I try creating a pd.DataFrame out of another containing data of multiple bases (e. g. A, C, G and U1 out of A, C, G, T, U1 and U2).When I extract exactly one base, it works fine (first row of code), but the second returns a dataframe containing only the first matching row.
#import seaborn as sns
import pandas as pd
import os
with open (os.path.join (os.environ ['HOME'], 'data.csv'), 'r') as f :
df = pd.read_csv (f, index_col = 0, header = 0, thousands = None, decimal = '.')
g0 = df.loc [df ['base'] == 'A']
g1 = df.loc [df ['base'].keys () == df ['base'].keys ().any (['A', 'C', 'G', 'U1'])]
print ('df\n', df)
print ()
print ('g0\n', g0)
print ()
print ('g1\n', g1)
#sns.catplot (data = df, x = 'base', y = 'energy', hue = 'charge')
My output:
df
environment base charge energy type
0 pbs A neg 0.34835 1
1 pbs C neg 0.40194 2
2 pbs G neg 0.34959 1
3 pbs T neg 0.40738 2
4 pbs U1 neg 0.34904 2
5 pbs U2 neg 0.40016 2
6 pbs A neu 0.40151 3
7 pbs C neu 0.34494 3
8 pbs G neu 0.40193 3
9 pbs T neu 0.34458 3
10 pbs U1 neu 0.34646 3
11 pbs U2 neu 0.40871 3
12 pbs A pos 0.34047 2
13 pbs C pos 0.40157 2
14 pbs G pos 0.34232 2
15 pbs T pos 0.40854 2
16 pbs U1 pos 0.34611 2
17 pbs U2 pos 0.34414 2
g0
environment base charge energy type
0 pbs A neg 0.34835 1
6 pbs A neu 0.40151 3
12 pbs A pos 0.34047 2
g1
environment base charge energy type
1 pbs C neg 0.40194 2
My deesired output:
df
environment base charge energy type
0 pbs A neg 0.34835 1
1 pbs C neg 0.40194 2
2 pbs G neg 0.34959 1
3 pbs T neg 0.40738 2
4 pbs U1 neg 0.34904 2
5 pbs U2 neg 0.40016 2
6 pbs A neu 0.40151 3
7 pbs C neu 0.34494 3
8 pbs G neu 0.40193 3
9 pbs T neu 0.34458 3
10 pbs U1 neu 0.34646 3
11 pbs U2 neu 0.40871 3
12 pbs A pos 0.34047 2
13 pbs C pos 0.40157 2
14 pbs G pos 0.34232 2
15 pbs T pos 0.40854 2
16 pbs U1 pos 0.34611 2
17 pbs U2 pos 0.34414 2
g0
environment base charge energy type
0 pbs A neg 0.34835 1
6 pbs A neu 0.40151 3
12 pbs A pos 0.34047 2
g1
environment base charge energy type
0 pbs A neg 0.34835 1
1 pbs C neg 0.40194 2
2 pbs G neg 0.34959 1
4 pbs U1 neg 0.34904 2
6 pbs A neu 0.40151 3
7 pbs C neu 0.34494 3
8 pbs G neu 0.40193 3
10 pbs U1 neu 0.34646 3
12 pbs A pos 0.34047 2
13 pbs C pos 0.40157 2
14 pbs G pos 0.34232 2
16 pbs U1 pos 0.34611 2
Additional information:
The data is stored in a *.csv file and the dataframes (containing a) all; b) several; c) some other set of the bases) are going to be plotted by several categories, e.g. charge, environment.

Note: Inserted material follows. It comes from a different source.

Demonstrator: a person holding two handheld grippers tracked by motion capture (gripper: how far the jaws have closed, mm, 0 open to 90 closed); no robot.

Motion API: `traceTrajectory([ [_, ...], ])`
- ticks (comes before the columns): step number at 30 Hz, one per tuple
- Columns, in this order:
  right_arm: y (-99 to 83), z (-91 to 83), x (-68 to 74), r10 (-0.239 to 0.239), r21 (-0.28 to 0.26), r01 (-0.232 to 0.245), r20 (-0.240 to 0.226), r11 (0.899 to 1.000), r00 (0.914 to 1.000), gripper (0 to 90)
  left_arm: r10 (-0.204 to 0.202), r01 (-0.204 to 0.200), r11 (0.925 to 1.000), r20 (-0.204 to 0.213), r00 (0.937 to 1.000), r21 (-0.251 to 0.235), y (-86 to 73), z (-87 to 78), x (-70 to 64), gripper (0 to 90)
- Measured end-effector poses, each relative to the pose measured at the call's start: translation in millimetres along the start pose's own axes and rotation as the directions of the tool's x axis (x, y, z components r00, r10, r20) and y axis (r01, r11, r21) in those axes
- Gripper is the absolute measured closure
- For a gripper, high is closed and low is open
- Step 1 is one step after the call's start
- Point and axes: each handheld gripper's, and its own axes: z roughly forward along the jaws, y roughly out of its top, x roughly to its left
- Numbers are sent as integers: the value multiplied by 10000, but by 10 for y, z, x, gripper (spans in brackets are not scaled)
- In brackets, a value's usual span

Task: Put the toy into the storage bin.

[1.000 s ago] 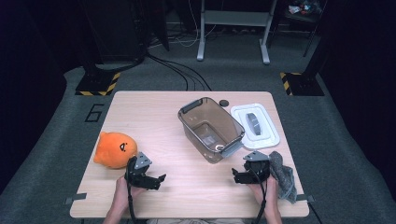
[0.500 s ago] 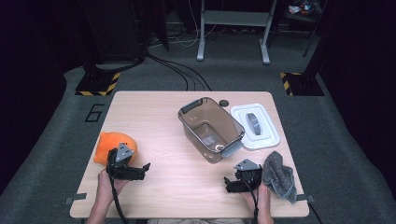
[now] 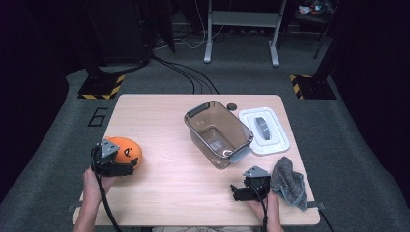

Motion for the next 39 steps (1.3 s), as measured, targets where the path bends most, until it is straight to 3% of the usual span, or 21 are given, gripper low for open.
traceTrajectory([
  [4, 0, 5, -17, 333, 163, -330, -177, 9993, 9993, 0, -86, 90, 9999, -244, 9997, 147, 11, 18, 77, 0],
  [15, 2, 8, -16, 372, 170, -369, -167, 9992, 9992, 0, -406, 437, 9973, -527, 9978, 586, -53, 188, 235, 3],
  [20, 1, 7, -17, 340, 174, -337, -185, 9993, 9992, 0, -533, 555, 9971, -426, 9977, 524, -97, 221, 251, 59],
  [21, 2, 10, -14, 399, 151, -397, -139, 9991, 9991, 0, -520, 544, 9958, -337, 9981, 741, -114, 243, 246, 70],
  [24, 1, 8, -16, 365, 163, -362, -168, 9992, 9992, 0, -623, 672, 9922, -500, 9968, 1047, -147, 290, 230, 136],
  [31, 1, 6, -16, 350, 171, -347, -167, 9993, 9992, 0, -877, 938, 9837, -461, 9951, 1532, -172, 346, 231, 288],
  [36, 1, 7, -16, 351, 167, -348, -182, 9993, 9992, 0, -692, 767, 9858, -544, 9961, 1497, -178, 359, 204, 433],
  [39, 1, 8, -16, 360, 165, -357, -177, 9992, 9992, 0, -536, 605, 9909, -593, 9968, 1201, -202, 363, 193, 498],
])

I'm planning to plot with seaborn.
~/data.csv:
,environment,base,charge,energy,type
0,pbs,A,neg,0.34835,1
1,pbs,C,neg,0.40194,2
2,pbs,G,neg,0.34959,1
3,pbs,T,neg,0.40738,2
4,pbs,U1,neg,0.34904,2
5,pbs,U2,neg,0.40016,2
6,pbs,A,neu,0.40151,3
7,pbs,C,neu,0.34494,3
8,pbs,G,neu,0.40193,3
9,pbs,T,neu,0.34458,3
10,pbs,U1,neu,0.34646,3
11,pbs,U2,neu,0.40871,3
12,pbs,A,pos,0.34047,2
13,pbs,C,pos,0.40157,2
14,pbs,G,pos,0.34232,2
15,pbs,T,pos,0.40854,2
16,pbs,U1,pos,0.34611,2
17,pbs,U2,pos,0.34414,2
Most of my tries creating g1 returns either True or False or an empty dataframe.